#### [PROBLEM DETAILS]
Which lines have the string "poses"? Copy all of them from the entries below.
(DATA FOR THE TASK)
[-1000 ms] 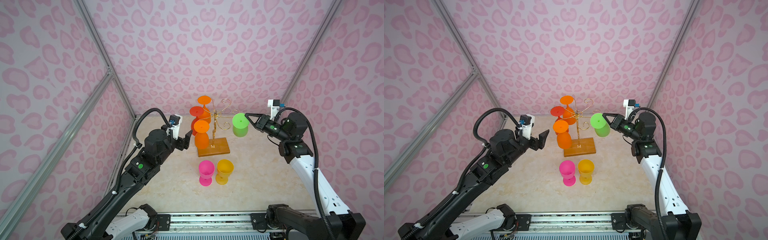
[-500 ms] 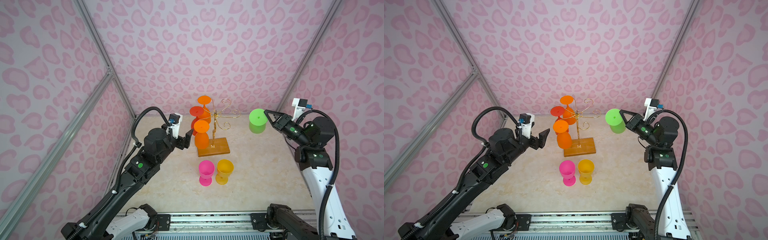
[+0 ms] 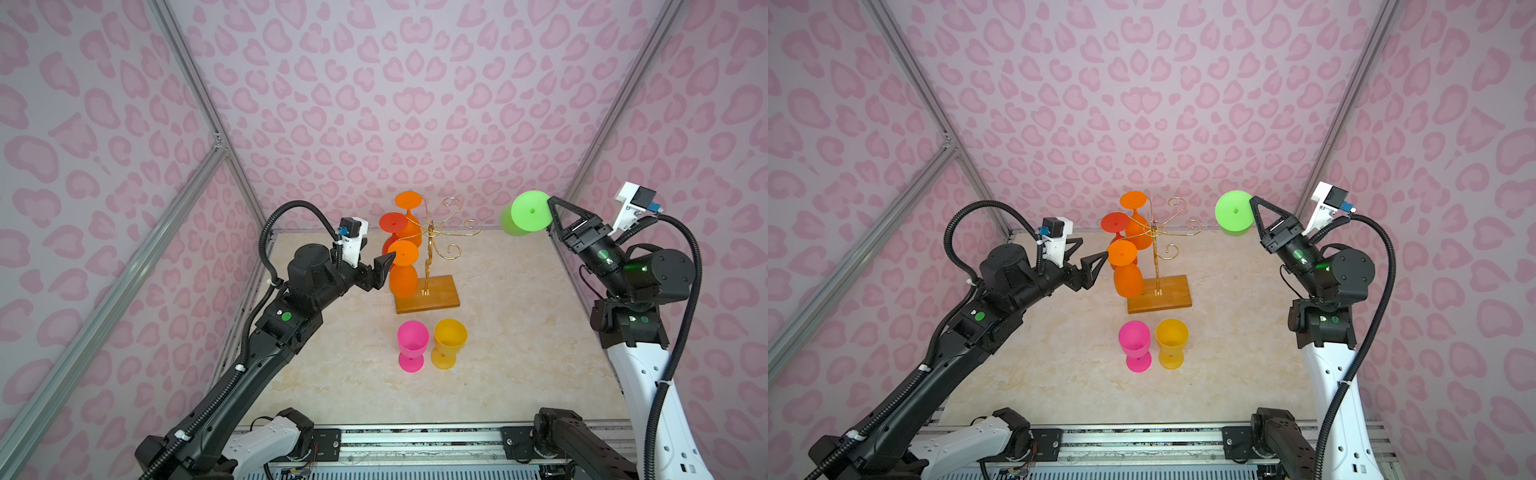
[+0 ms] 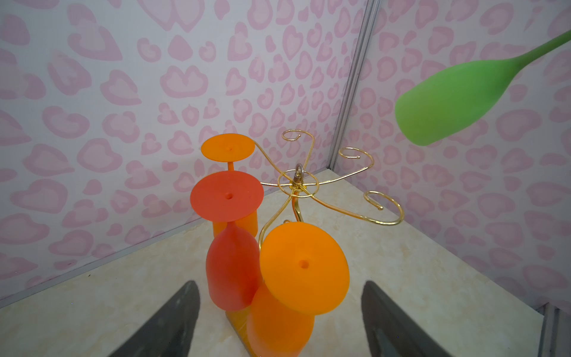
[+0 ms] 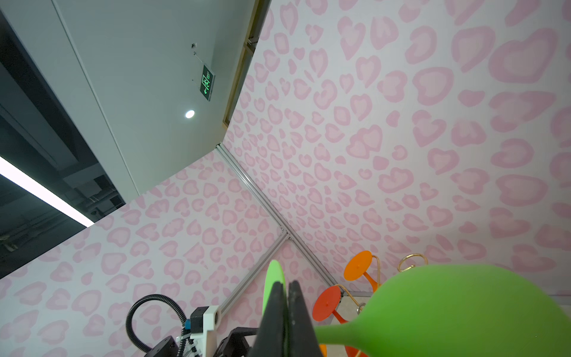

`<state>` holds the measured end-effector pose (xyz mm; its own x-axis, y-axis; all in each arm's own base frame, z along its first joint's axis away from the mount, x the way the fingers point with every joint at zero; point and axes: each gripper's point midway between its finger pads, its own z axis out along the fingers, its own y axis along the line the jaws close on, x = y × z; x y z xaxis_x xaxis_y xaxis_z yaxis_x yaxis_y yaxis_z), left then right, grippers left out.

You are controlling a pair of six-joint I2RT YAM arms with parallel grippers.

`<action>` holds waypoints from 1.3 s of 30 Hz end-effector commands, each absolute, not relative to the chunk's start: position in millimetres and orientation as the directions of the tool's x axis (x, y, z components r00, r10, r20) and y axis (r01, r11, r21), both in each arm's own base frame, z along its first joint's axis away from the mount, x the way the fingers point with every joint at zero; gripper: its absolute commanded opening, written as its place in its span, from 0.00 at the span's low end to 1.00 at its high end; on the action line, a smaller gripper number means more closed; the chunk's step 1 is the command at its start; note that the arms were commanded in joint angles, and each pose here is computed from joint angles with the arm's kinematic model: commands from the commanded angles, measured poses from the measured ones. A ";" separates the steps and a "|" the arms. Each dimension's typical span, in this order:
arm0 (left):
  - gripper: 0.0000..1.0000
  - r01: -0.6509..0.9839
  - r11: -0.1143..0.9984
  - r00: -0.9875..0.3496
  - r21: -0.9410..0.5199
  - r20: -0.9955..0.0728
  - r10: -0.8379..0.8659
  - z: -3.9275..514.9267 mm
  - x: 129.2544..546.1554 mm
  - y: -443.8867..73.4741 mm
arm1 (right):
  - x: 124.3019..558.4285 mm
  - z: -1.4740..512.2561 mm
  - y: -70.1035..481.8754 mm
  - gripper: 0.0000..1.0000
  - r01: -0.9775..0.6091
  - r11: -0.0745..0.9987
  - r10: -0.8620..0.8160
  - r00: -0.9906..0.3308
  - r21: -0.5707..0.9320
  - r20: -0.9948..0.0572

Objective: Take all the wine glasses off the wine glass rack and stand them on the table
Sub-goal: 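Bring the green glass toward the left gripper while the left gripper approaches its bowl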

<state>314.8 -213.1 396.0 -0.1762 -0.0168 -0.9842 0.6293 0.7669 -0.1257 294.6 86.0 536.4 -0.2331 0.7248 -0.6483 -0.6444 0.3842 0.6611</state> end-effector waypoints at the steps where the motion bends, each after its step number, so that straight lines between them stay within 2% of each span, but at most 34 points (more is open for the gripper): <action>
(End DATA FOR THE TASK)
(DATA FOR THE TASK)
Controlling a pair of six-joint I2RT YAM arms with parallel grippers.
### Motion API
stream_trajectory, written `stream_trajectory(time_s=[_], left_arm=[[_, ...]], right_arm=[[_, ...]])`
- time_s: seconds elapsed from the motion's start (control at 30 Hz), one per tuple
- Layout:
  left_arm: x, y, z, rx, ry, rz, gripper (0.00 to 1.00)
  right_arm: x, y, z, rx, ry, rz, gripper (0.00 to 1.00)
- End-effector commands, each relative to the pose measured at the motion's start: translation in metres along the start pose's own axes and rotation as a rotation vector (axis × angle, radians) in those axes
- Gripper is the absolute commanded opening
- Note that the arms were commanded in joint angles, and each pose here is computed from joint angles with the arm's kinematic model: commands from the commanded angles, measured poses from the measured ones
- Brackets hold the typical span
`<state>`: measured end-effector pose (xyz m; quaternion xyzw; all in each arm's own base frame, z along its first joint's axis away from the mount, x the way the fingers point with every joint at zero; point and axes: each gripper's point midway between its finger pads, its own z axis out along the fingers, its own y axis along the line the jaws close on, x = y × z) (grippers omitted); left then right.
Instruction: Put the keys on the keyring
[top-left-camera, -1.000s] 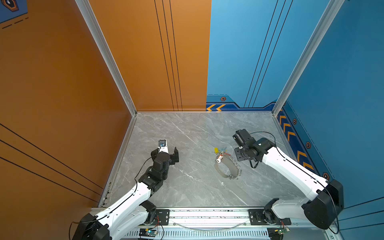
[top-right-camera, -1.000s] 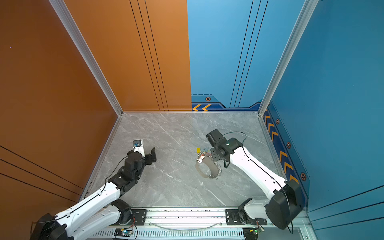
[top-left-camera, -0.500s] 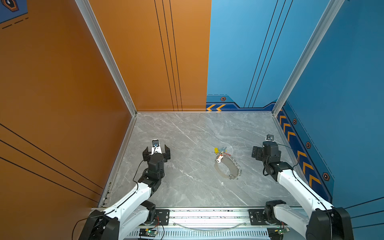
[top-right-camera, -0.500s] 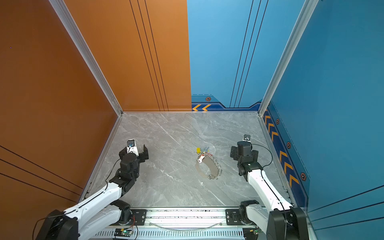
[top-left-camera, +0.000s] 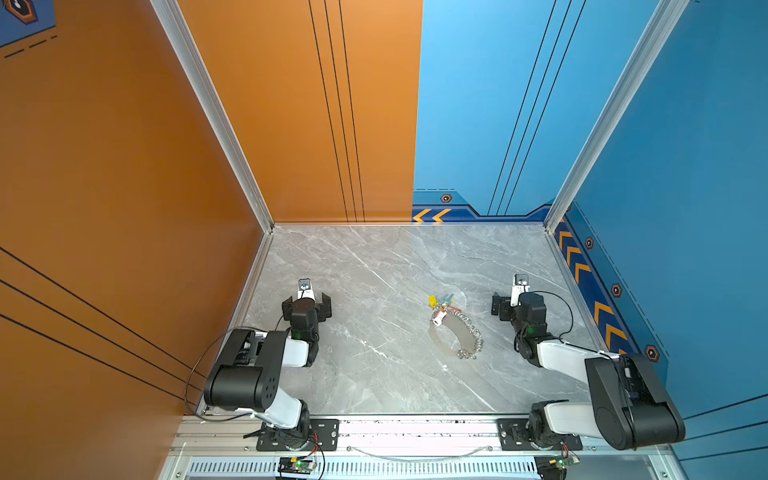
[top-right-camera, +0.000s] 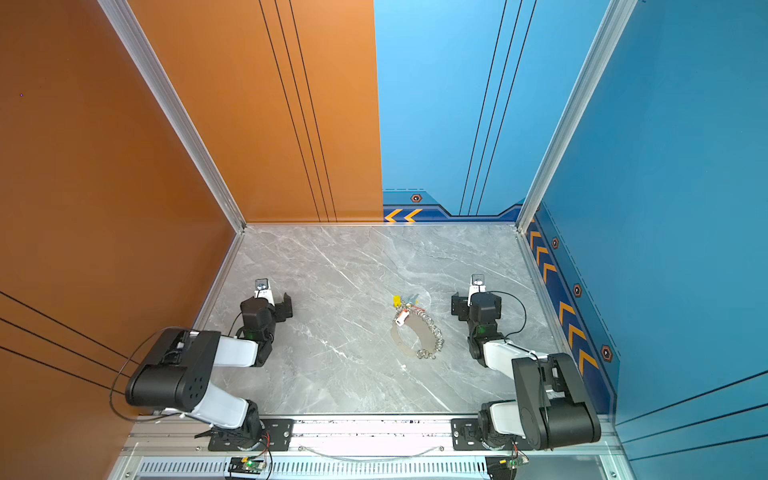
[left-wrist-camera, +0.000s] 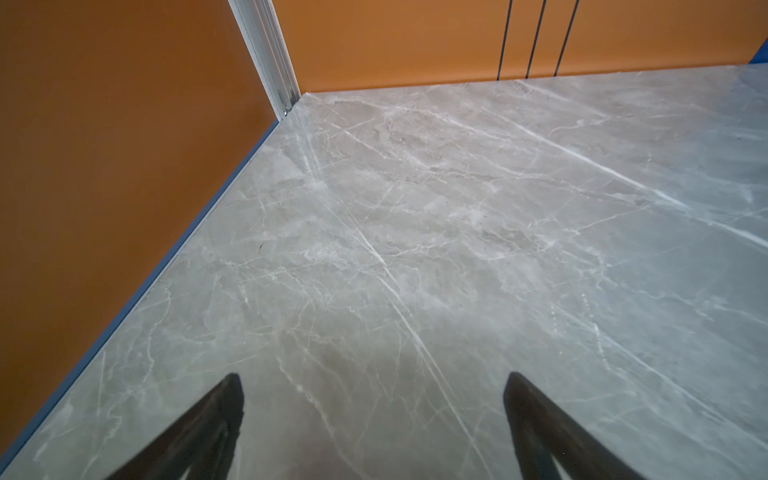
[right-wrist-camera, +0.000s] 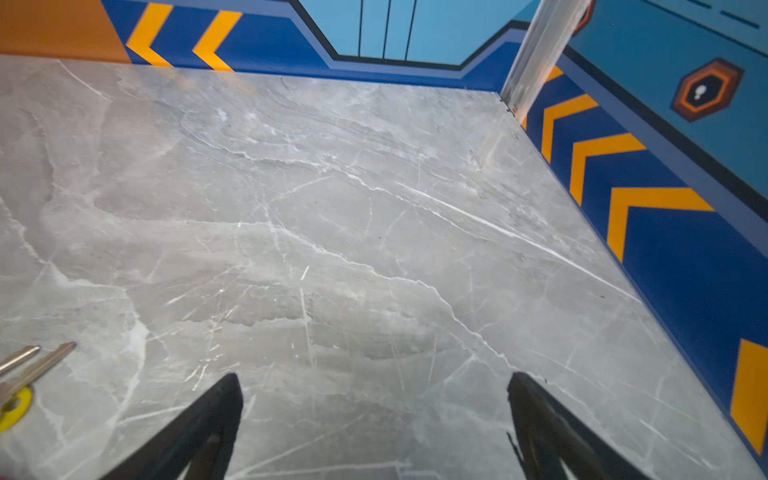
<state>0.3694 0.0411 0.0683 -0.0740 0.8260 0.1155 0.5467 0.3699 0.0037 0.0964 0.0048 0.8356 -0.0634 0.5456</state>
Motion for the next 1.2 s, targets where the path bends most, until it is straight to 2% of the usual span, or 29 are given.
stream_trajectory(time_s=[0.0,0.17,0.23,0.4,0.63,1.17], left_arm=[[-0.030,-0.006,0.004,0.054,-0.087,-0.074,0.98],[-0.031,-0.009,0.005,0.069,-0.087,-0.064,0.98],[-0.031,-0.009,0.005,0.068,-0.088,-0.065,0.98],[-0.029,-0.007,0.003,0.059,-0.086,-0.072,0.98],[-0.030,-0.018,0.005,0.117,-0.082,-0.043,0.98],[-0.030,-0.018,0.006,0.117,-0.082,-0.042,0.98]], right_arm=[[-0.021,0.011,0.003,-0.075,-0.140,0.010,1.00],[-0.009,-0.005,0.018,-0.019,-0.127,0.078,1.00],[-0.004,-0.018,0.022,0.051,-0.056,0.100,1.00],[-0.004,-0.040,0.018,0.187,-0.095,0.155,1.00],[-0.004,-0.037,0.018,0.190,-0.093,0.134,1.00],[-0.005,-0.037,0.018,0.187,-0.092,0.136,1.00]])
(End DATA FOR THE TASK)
#### [ANSWER SPACE]
`<action>` holds waypoints from 1.3 s of 30 Hz end-effector commands, each absolute, not relative to the chunk's start: position in millimetres and orientation as the directions of the tool's x axis (x, y, z components r00, r10, r20) and y axis (r01, r11, r21), both in each arm's own base frame, z along its first joint's axis away from the mount, x the way the fingers point with every joint at zero; gripper: its absolute commanded opening, written as its place in its span, from 0.00 at the span's low end to 1.00 at its high end; on the action line, a smaller gripper number means more closed; the chunk's step 1 is the command at its start; note that the arms were commanded in joint angles, and each pose here is computed from joint angles with the arm's kinematic model: commands from the commanded angles, measured poses from the measured ones. A ";" separates the steps and a "|" the arms. Each dimension's typical span, in this order:
- Note that the arms were commanded in joint angles, and each pose here is computed from joint angles with the arm's kinematic model: commands from the commanded angles, measured poses from the measured ones

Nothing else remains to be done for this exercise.